> WHAT IS REQUIRED
From the data that follows, print exactly the lines starting at the one containing "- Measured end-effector" and ending at the one containing "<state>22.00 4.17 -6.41"; include both of them and nothing more.
--- MATERIAL PROVIDED Enclosed Below ---
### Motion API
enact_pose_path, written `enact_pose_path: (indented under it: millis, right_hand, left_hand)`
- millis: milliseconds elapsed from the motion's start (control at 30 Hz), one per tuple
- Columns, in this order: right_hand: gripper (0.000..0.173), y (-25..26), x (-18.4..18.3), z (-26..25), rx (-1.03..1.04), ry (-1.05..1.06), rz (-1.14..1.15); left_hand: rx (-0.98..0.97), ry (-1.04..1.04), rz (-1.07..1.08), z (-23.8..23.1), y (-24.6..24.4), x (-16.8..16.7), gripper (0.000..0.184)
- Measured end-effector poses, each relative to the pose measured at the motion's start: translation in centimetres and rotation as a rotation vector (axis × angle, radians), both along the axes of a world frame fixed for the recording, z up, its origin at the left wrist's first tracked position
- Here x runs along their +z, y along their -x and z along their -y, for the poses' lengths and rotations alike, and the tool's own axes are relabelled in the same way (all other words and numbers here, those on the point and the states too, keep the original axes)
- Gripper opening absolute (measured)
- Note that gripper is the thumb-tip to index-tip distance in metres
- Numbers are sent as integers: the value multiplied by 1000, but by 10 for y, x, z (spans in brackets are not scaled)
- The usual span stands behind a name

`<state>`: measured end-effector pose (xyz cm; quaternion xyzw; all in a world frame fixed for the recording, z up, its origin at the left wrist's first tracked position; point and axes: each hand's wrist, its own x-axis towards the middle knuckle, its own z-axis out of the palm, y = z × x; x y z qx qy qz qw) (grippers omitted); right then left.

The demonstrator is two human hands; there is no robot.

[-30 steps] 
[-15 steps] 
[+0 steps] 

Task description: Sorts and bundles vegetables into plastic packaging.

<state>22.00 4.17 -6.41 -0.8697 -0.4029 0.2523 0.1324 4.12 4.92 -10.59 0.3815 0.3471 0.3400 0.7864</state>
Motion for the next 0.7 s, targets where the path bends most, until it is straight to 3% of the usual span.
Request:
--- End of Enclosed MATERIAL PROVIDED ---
> RESULT OF THIS EXERCISE
- Measured end-effector poses, each relative to the pose measured at the motion's start: translation in centimetres and rotation as a rotation vector (axis × angle, radians), both along the axes of a world frame fixed for the recording, z up, its origin at the left wrist's first tracked position
- Here x runs along their +z, y along their -x and z along their -y, for the poses' lengths and rotations alike, and the tool's own axes are relabelled in the same way (all other words and numbers here, those on the point and the states too, keep the original axes)
- Gripper opening absolute (measured)
- Note that gripper is the thumb-tip to index-tip distance in metres
- Numbers are sent as integers: the value multiplied by 1000, but by 10 for y, x, z (spans in brackets are not scaled)
- The usual span stands behind a name

`<state>`: measured end-effector pose (xyz cm; quaternion xyzw; all in a world frame fixed for the recording, z up, its origin at the left wrist's first tracked position; point and axes: each hand's wrist, its own x-axis towards the middle knuckle, its own z-axis out of the palm, y = z × x; x y z qx qy qz qw) (grippers omitted); right then left.

The demonstrator is two human hands; there is no robot.

[-30 steps] 
[-15 steps] 
[+0 steps] 

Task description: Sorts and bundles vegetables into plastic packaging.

<state>22.00 4.17 -6.41 -0.8697 -0.4029 0.2523 0.1324 4.12 4.92 -10.59 0.3815 0.3471 0.3400 0.7864</state>

The exercise is complete.